Cutlass missing from 3rdparty in new 5.2 release
Branch/Tag/Commit
v5.2
Docker Image Version
nvcr.io/nvidia/pytorch:22.09-py3
GPU name
A100
CUDA Driver
510.47.03
Reproduced Steps
Trying to build v5.2 using the T5 guide.
Seems that there is a new dependence on cutlass in 3rdparty that is missing.
When running cmake -DSM=80 -DCMAKE_BUILD_TYPE=Release -DBUILD_PYT=ON -DBUILD_MULTI_GPU=ON ..
the following error occurs:
-- The CXX compiler identification is GNU 9.4.0
-- The CUDA compiler identification is NVIDIA 11.8.89
-- Detecting CXX compiler ABI info
-- Detecting CXX compiler ABI info - done
-- Check for working CXX compiler: /usr/bin/c++ - skipped
-- Detecting CXX compile features
-- Detecting CXX compile features - done
-- Detecting CUDA compiler ABI info
-- Detecting CUDA compiler ABI info - done
-- Check for working CUDA compiler: /usr/local/cuda/bin/nvcc - skipped
-- Detecting CUDA compile features
-- Detecting CUDA compile features - done
-- Looking for C++ include pthread.h
-- Looking for C++ include pthread.h - found
-- Performing Test CMAKE_HAVE_LIBC_PTHREAD
-- Performing Test CMAKE_HAVE_LIBC_PTHREAD - Failed
-- Looking for pthread_create in pthreads
-- Looking for pthread_create in pthreads - not found
-- Looking for pthread_create in pthread
-- Looking for pthread_create in pthread - found
-- Found Threads: TRUE
-- Found CUDA: /usr/local/cuda (found suitable version "11.8", minimum required is "10.2")
CUDA_VERSION 11 is greater or equal than 11, enable -DENABLE_BF16 flag
-- Add DBUILD_CUTLASS_MOE, requires CUTLASS. Increases compilation time
-- Add DBUILD_CUTLASS_MIXED_GEMM, requires CUTLASS. Increases compilation time
-- Running submodule update to fetch cutlass
error: pathspec '3rdparty/cutlass' did not match any file(s) known to git
CMake Error at CMakeLists.txt:56 (message):
git submodule update --init 3rdparty/cutlass failed with 1, please checkout
cutlass submodule
-- Configuring incomplete, errors occurred!

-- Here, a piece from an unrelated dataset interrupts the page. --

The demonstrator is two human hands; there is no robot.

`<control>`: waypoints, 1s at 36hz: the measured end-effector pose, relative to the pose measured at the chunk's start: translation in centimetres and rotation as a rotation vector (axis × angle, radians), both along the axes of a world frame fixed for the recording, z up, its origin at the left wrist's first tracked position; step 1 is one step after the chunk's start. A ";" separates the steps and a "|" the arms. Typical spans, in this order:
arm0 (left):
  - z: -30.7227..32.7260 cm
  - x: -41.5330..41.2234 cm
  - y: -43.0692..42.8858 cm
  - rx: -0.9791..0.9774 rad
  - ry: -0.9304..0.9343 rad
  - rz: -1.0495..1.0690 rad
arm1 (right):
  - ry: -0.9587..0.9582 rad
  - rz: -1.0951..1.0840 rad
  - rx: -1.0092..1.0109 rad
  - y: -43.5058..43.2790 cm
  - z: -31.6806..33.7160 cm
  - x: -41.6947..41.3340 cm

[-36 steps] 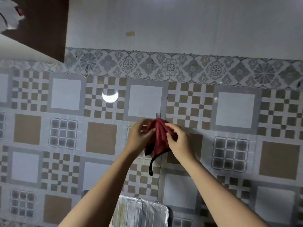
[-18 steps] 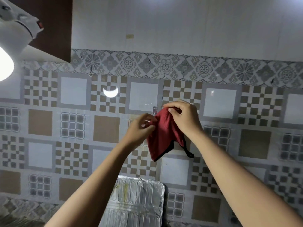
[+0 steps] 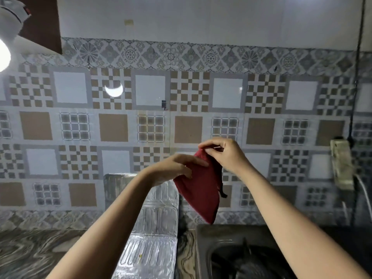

There is a submodule linking issue we're fixing, due to out-of-sync between CUTLASS and FasterTransformer. In the meantime, please try the following workaround to get v5.2 compiled:
git clone https://github.com/NVIDIA/FasterTransformer.git && cd FasterTransformer
git submodule add -f https://github.com/NVIDIA/cutlass.git 3rdparty/cutlass
mkdir build && cd build
cmake -DSM=<XX> -DCMAKE_BUILD_TYPE=Release -DBUILD_PYT=ON -DBUILD_MULTI_GPU=ON ..
cd 3rdparty/cutlass
git checkout cc85b6
cd ../..
make -j${nproc}
This should get passed the CMake phase.
If you're hitting another error later during make phase like 3rdparty/cutlass/include/cutlass/epilogue/threadblock/epilogue.h:65:10: fatal error: cutlass/util/index_sequence.h: No such file or directory, please cd to the 3rdparty/cutlass and do git checkout cc85b6 again. Then run the make command in the build folder. This should get v5.2 compiled
Thank you for the explanation, symphonylyh. @michaelroyzen, I have fixed it. You can try again now.